__WHAT IS NEEDED__: What you print must match the data line for line.

(Saved entries)
────────────────────────────────────────

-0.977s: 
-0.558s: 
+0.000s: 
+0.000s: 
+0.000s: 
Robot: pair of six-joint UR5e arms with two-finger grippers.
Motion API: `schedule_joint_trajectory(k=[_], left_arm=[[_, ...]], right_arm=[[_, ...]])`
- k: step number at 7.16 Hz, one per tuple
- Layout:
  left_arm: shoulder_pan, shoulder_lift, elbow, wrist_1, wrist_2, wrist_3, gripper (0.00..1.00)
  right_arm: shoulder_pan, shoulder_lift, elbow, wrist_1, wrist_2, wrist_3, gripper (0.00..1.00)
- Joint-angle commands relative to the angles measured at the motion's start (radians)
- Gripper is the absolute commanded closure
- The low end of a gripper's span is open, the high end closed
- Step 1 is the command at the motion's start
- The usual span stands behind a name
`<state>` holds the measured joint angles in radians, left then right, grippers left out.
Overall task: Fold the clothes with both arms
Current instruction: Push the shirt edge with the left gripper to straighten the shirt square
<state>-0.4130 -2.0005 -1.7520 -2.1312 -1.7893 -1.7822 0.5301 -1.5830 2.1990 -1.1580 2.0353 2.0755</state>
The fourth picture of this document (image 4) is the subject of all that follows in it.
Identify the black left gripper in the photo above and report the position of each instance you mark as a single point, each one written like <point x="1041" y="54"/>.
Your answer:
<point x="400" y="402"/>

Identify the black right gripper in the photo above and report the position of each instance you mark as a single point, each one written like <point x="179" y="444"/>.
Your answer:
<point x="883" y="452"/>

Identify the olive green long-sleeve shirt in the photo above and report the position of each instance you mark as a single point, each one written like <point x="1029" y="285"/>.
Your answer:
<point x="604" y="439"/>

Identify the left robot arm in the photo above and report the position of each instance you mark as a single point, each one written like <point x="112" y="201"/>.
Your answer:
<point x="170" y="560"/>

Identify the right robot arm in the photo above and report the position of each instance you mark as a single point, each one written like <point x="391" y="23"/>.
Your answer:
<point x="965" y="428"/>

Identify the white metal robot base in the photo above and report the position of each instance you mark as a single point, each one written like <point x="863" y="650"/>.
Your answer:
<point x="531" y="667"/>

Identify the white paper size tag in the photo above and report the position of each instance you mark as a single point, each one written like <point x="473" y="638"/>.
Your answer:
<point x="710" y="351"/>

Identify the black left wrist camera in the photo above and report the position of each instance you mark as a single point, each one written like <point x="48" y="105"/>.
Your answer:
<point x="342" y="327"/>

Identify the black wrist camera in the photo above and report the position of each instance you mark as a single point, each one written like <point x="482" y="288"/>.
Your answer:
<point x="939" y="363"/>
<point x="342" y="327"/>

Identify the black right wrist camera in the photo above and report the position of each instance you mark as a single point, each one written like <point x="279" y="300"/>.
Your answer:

────────────────────────────────────────

__REPLY TO THE EXERCISE__:
-0.977s: 
-0.558s: 
+0.000s: 
+0.000s: 
+0.000s: 
Robot: pair of six-joint UR5e arms with two-finger grippers.
Motion API: `schedule_joint_trajectory(k=[_], left_arm=[[_, ...]], right_arm=[[_, ...]])`
- k: step number at 7.16 Hz, one per tuple
- Layout:
  left_arm: shoulder_pan, shoulder_lift, elbow, wrist_1, wrist_2, wrist_3, gripper (0.00..1.00)
  right_arm: shoulder_pan, shoulder_lift, elbow, wrist_1, wrist_2, wrist_3, gripper (0.00..1.00)
- Joint-angle commands relative to the angles measured at the motion's start (radians)
- Gripper is the absolute commanded closure
- The low end of a gripper's span is open, the high end closed
- Step 1 is the command at the motion's start
- The usual span stands behind a name
`<state>` holds the measured joint angles in radians, left then right, grippers left out.
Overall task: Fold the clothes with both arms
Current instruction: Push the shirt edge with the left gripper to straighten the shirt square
<state>-0.4130 -2.0005 -1.7520 -2.1312 -1.7893 -1.7822 0.5301 -1.5830 2.1990 -1.1580 2.0353 2.0755</state>
The fourth picture of this document (image 4) is the subject of all that follows in it.
Identify the black left gripper in the photo above and report the position of each instance you mark as a single point, each one written like <point x="1041" y="54"/>.
Your answer:
<point x="400" y="402"/>

Identify the black right gripper in the photo above and report the position of each instance you mark as a single point, each one written like <point x="179" y="444"/>.
Your answer:
<point x="883" y="452"/>

Identify the olive green long-sleeve shirt in the photo above and report the position of each instance you mark as a single point, each one written like <point x="1029" y="285"/>.
Your answer:
<point x="604" y="439"/>

Identify the left robot arm in the photo above and report the position of each instance you mark as a single point, each one written like <point x="112" y="201"/>.
Your answer:
<point x="170" y="560"/>

Identify the right robot arm in the photo above and report the position of each instance you mark as a single point, each one written like <point x="391" y="23"/>.
Your answer:
<point x="965" y="428"/>

Identify the white metal robot base in the photo above and report the position of each instance you mark as a single point, each one written like <point x="863" y="650"/>.
Your answer:
<point x="531" y="667"/>

Identify the white paper size tag in the photo above and report the position of each instance you mark as a single point, each one written like <point x="473" y="638"/>.
Your answer:
<point x="710" y="351"/>

Identify the black left wrist camera in the photo above and report the position of each instance you mark as a single point, each one written like <point x="48" y="105"/>.
Your answer:
<point x="342" y="327"/>

Identify the black wrist camera in the photo above and report the position of each instance you mark as a single point, each one written like <point x="482" y="288"/>.
Your answer:
<point x="939" y="363"/>
<point x="342" y="327"/>

Identify the black right wrist camera in the photo above and report the position of each instance you mark as a single point, each one written like <point x="279" y="300"/>.
Your answer:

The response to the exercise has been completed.